I gave him the sunny version of Ben’s recovery. By unspoken agreement, that was the one that Ben, Frank, Jack, and I gave out to other people. It was so obviously the one Ben wanted other people to believe.

I understood that attitude; Ben was not big on thinking of himself as a victim. “Please leave all pity shipments unopened and mark them, ‘Return to Sender,’ ” he once told me.

“So he’s already up and walking?” Phil Newly asked me now.

“From the day after the surgery, they had him standing. As soon as he had healed enough from the surgery to do so, he worked on learning to walk again. It hasn’t always been easy, and there have been problems here and there, but for the most part, he’s been making steady progress. Lately, he’s been justifiably pleased with himself. And he has this remarkable new foot. It’s a Flex-Foot Re-Flex VSP.”

“A what?”

“A Flex-Foot. It’s his prosthesis. Designed by an amputee. Ben loves it. He’s managed to get around much better since he got it. It’s this high-tech foot that’s made from a carbon fiber composite — same stuff that’s used on jets, so it’s lightweight, but strong.” I picked up his mechanical pencil and made a rough sketch on a scrap of paper.

“It looks a little like — well, a piece from a charcoal-colored ski,” I said. “Flat and narrow like a ski, but much shorter — the length of a foot and part of a shin, in sort of a curved L-shape . . .” I looked up from my artwork and saw that I was losing him. “Sorry, Phil — I’ve become more interested in all of this lately.”

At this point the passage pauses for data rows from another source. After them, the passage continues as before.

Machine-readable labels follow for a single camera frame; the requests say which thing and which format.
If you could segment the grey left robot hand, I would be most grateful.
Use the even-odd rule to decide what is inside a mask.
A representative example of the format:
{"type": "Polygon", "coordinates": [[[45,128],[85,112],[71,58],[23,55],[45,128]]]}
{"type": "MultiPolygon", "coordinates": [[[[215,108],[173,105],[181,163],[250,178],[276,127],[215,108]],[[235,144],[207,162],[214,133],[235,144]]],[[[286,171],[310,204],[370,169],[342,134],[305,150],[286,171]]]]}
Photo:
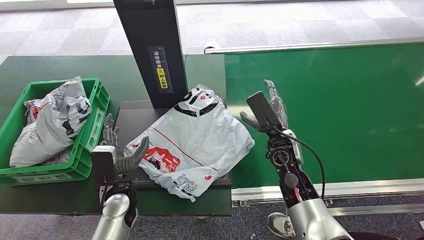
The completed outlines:
{"type": "Polygon", "coordinates": [[[136,146],[135,152],[125,156],[118,147],[119,129],[114,128],[114,123],[113,115],[107,114],[102,129],[103,140],[90,153],[91,172],[99,186],[120,182],[132,173],[139,166],[150,145],[149,137],[145,136],[136,146]]]}

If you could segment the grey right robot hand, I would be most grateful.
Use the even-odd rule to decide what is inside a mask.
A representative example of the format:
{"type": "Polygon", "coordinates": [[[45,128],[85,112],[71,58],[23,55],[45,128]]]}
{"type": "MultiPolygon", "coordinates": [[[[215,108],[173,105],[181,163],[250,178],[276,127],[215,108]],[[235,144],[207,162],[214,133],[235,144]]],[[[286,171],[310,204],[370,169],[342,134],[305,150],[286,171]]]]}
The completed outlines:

“I can understand why. So Ben is living alone now?”

“Yes, David left his house to Ben. I’m a little frightened for him, I have to admit. Not because of the injury — Ben will swear to you that he’s in better shape now than he was before the amputation — but because there was a break-in there a few months ago.”

The color drained from Phil Newly’s face.

41

TUESDAY AFTERNOON, SEPTEMBER 12

Las Piernas

“Are you all right?” I asked.

“Sorry,” he said, shuddering. “I seem to always let myself think the worst these days. Undoubtedly someone read in the paper that David had died and decided to take advantage of that. It’s a sad commentary on life in these times, but it happens.”

“Phil — don’t give me the ‘life in these times’ bit. I can’t take it from someone in your line of work.”

He smiled, then said, “I understand you’ve made use of a defense attorney or two in your day.”

I laughed. “Yes, it’s true what they say. You stop making lawyer jokes the moment you’re taken into custody.”

“Was anything stolen at David’s house?”

“No. Although now that you mention it, the break-ins occurred not too long after David’s name appeared in the first stories about — about Parrish’s escape.”

“Break-ins? Plural?”

“They hit Ben’s office, too.”

“Hmmm. How about the other homes? Anyone else have similar trouble?”

“No, not that I know of, but — I haven’t contacted their families, so I don’t know.”

“The families!” he said. “They must hate me.”

“I hope any hatred they feel is centered on Nick Parrish,” I said.

He fell into a brooding silence, then said, “He’s my obsession, you know.”

“Parrish?”

“Yes. That’s why I have all of these books. It’s not healthy, I know, but I keep trying to understand, to see if there was something I should have spotted early on, if there had been some warning that things would end as they did, something I failed to recognize.”

I tried to tell him it was useless to blame himself, but soon realized that I wasn’t going to be able to talk him out of this way of thinking.

“Here—” he said at one point, pulling the topo map out, heedlessly spilling the stacks of books. “Look — I can’t even figure out where — where it happened.”

Again I forced myself to look at his map. I hadn’t even studied the one I had used in the mountains. This one encompassed a larger area than mine, and so the scale was smaller. It gave a greater overview of the area, but in less detail.

Newly had marked the clearing where his foot had been broken. “That’s the last place I recorded on my GPS unit,” he said, pointing. He moved his finger a short distance to another mark. “Here’s where the landing strip was.” He moved it once more, to a symbol some distance from the other two. “And this is J.C.’s ranger station.”

It was odd to me, looking at the map now. Despite my initial misgivings, it was simply the earth’s fingerprint, whorls and contour lines and colors, shapes that — once you got the hang of reading topo maps — transformed themselves into a landscape of ridges and valleys, cliffs and slopes, lakes and rivers.

A view so far above the burial ground could not harm me or upset me much. I had not seen the area from this perspective. “It happened in this section — here,” I said, using the pencil to point out the ridge between the two meadows. “The coyote tree was on this ridge.” I moved the pencil a slight distance. “Julia Sayre was buried in a meadow on this side of it. You can’t really see the detail of the meadow on this map. The other side of the ridge is where he set his trap.”

Places. Just places, I told myself.

Phil Newly was staring at the map in silence.